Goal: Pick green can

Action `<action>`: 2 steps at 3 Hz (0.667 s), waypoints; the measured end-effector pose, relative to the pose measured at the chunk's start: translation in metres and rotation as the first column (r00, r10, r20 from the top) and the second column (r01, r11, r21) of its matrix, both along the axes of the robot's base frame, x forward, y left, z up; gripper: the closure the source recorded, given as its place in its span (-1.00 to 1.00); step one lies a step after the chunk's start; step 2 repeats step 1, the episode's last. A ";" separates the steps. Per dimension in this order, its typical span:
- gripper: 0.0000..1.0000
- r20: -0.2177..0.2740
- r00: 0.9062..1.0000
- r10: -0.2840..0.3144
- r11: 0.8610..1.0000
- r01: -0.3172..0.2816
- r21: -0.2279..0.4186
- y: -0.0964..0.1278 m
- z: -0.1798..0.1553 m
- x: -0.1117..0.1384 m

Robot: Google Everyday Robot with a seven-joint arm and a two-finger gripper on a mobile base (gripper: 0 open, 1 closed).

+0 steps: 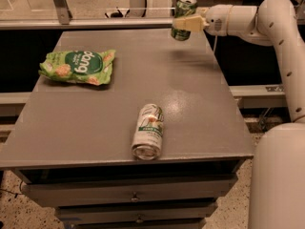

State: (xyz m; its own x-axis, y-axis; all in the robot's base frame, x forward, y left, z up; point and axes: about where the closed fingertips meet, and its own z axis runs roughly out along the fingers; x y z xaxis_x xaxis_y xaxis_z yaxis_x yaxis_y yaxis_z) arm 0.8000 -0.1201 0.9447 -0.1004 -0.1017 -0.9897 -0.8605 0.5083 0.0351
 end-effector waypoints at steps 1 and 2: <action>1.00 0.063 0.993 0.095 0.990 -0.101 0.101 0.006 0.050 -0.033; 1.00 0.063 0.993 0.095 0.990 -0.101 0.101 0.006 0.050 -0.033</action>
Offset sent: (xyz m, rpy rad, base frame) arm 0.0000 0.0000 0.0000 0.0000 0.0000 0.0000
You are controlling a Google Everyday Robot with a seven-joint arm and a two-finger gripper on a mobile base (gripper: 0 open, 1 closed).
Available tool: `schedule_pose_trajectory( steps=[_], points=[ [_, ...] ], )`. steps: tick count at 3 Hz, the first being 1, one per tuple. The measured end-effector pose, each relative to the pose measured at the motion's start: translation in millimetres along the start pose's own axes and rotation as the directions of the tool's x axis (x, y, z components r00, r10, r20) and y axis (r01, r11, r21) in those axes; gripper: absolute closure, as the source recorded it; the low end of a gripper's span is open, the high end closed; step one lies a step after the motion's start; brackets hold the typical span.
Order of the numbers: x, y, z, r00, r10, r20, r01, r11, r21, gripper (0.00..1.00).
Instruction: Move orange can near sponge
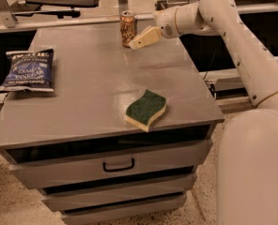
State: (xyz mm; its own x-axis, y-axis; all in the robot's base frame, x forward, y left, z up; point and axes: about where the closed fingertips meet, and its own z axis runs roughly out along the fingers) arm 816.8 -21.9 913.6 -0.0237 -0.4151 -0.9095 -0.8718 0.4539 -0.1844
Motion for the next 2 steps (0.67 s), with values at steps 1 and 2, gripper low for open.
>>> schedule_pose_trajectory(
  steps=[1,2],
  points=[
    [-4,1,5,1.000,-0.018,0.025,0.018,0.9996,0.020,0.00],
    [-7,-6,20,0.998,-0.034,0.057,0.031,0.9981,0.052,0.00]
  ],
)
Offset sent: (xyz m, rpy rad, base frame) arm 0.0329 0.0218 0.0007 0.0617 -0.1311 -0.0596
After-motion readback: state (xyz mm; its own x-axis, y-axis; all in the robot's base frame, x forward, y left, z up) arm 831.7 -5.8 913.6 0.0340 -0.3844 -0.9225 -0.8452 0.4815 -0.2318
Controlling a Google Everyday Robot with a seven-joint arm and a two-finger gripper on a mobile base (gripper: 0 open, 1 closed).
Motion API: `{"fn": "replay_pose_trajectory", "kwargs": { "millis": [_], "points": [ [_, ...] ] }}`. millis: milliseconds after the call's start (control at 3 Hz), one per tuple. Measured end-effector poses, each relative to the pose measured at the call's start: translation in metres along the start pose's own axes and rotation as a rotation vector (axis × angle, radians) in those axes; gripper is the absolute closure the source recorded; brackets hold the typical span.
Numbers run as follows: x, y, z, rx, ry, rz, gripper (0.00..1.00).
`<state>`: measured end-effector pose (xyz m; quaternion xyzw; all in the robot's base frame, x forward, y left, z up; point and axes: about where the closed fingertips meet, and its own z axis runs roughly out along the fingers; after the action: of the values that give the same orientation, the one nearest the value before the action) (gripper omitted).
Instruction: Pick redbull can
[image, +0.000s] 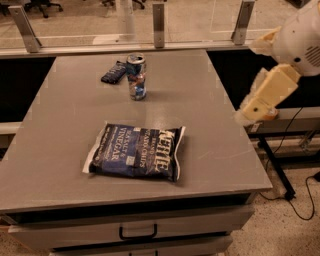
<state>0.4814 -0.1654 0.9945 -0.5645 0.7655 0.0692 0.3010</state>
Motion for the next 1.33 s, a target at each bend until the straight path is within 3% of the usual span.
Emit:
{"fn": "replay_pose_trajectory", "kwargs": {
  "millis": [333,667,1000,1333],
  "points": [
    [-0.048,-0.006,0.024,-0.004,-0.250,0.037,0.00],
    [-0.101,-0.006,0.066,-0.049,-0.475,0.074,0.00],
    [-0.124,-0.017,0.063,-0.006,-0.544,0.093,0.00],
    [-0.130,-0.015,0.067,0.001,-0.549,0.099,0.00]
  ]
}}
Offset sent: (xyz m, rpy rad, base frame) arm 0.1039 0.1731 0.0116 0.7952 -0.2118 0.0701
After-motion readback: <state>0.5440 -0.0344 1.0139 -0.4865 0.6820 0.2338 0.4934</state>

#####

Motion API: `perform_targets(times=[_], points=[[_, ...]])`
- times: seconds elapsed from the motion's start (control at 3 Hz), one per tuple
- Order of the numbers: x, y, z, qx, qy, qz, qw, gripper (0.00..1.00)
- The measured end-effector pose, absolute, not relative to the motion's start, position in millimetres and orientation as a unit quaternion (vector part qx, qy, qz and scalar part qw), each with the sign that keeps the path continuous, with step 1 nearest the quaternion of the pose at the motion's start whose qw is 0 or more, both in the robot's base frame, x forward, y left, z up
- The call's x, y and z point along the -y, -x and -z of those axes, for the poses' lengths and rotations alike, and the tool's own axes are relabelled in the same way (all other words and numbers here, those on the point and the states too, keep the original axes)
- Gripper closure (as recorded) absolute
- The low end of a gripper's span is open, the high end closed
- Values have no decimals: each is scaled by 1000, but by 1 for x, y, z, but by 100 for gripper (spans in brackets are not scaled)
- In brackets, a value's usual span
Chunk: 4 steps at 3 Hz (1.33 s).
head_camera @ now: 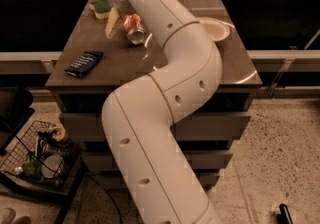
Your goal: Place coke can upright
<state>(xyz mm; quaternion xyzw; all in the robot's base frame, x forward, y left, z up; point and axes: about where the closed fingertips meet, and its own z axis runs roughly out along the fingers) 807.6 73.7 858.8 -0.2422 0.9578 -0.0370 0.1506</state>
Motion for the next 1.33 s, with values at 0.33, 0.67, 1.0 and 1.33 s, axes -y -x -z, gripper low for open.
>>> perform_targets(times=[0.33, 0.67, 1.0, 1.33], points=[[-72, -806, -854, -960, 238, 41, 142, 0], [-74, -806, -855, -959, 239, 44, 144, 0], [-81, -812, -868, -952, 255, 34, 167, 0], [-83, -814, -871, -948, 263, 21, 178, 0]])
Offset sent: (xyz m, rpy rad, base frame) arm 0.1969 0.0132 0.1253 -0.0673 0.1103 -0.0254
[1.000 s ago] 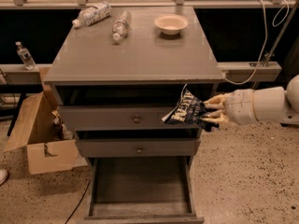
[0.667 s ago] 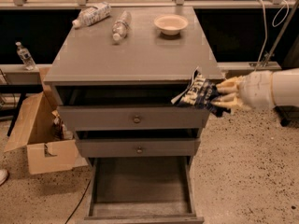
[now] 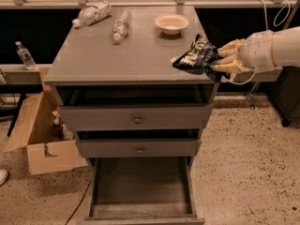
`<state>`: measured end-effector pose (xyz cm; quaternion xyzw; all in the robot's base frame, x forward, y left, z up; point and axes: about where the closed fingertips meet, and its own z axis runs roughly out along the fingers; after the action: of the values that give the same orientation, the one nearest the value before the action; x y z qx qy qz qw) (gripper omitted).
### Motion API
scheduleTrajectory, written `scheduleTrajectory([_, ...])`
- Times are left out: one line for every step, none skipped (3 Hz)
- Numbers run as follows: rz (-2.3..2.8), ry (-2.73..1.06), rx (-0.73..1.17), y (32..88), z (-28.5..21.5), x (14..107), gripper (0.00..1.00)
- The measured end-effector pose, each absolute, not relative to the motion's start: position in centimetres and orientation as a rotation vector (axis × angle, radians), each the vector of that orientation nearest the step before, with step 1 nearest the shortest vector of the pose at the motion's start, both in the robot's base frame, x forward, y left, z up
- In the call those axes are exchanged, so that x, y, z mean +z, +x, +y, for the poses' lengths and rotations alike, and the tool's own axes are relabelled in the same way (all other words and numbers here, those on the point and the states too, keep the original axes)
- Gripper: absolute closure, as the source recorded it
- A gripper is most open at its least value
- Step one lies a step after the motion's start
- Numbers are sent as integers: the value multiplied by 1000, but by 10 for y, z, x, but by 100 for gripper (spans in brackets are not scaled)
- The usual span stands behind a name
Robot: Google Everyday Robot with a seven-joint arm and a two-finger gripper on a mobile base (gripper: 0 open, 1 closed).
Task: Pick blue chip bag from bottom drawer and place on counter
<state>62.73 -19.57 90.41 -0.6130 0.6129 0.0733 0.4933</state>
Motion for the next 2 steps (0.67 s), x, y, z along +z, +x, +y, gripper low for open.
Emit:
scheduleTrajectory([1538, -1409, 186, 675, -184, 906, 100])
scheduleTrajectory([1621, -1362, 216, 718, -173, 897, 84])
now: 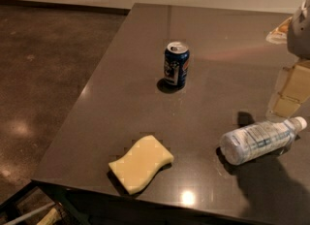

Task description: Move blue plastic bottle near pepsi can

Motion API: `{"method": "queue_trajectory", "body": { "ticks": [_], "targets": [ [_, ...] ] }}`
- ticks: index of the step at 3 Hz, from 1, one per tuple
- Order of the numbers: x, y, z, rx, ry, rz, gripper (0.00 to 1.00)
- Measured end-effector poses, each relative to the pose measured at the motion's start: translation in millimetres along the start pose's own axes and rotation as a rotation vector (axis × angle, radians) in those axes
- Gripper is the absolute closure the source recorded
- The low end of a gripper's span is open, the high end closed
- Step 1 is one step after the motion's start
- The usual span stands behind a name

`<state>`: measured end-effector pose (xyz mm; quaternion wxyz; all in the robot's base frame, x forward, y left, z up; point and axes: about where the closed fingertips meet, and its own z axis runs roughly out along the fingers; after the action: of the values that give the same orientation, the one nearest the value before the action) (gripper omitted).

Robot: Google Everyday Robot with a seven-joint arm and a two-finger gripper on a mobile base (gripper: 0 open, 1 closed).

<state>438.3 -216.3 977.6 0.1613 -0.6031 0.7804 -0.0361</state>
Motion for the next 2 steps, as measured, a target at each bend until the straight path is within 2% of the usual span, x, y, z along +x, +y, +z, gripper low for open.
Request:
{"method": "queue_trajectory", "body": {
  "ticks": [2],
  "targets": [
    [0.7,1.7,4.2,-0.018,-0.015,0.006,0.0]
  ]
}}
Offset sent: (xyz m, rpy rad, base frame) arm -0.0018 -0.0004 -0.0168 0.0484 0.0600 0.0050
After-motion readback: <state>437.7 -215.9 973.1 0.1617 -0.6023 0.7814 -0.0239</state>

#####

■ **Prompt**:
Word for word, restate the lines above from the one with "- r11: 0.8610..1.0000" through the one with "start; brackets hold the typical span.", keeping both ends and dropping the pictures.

■ **Task output**:
- r11: 0.8610..1.0000
- r01: -0.3172..0.2816
- r21: -0.2279..0.4186
- y: -0.0964..0.1278 m
- z: -0.1798..0.1553 m
- x: -0.1117..0.1384 m

Robot: Google Everyday Robot with a seven-joint arm and a two-finger gripper on a mobile base (gripper: 0 open, 1 closed).

+0 steps: 

State: (xyz m; its own x-axis, y-axis; all in the robot's base frame, x forward, y left, z up; point and axes: about where the closed fingertips meet, and its own z axis runs roughly out along the fingers; x y z xaxis_x xaxis_y xaxis_z yaxis_x yaxis_y yaxis_z) arm 0.8000 -0.1201 0.9447 -0.1004 -0.1017 -0.9897 -0.8605 0.5083 0.0351
 end-effector waypoints at steps 1 and 2: <action>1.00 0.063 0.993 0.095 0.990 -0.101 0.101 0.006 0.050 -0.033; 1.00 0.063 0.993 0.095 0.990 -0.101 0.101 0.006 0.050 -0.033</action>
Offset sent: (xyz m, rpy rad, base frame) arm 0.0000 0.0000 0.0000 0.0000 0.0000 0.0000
You are controlling a Google Everyday Robot with a seven-joint arm and a two-finger gripper on a mobile base (gripper: 0 open, 1 closed).
Available tool: `schedule_pose_trajectory( steps=[_], points=[ [_, ...] ], )`. steps: tick count at 3 Hz, the first being 1, one per tuple. The measured end-effector pose, each relative to the pose measured at the motion's start: translation in millimetres along the start pose's own axes and rotation as the directions of the tool's x axis (x, y, z components r00, r10, r20) and y axis (r01, r11, r21) in those axes; gripper: absolute closure, as the source recorded it; the low end of a gripper's span is open, the high end closed; step one lies a step after the motion's start; brackets hold the typical span.

The exercise is done, and nothing more is needed.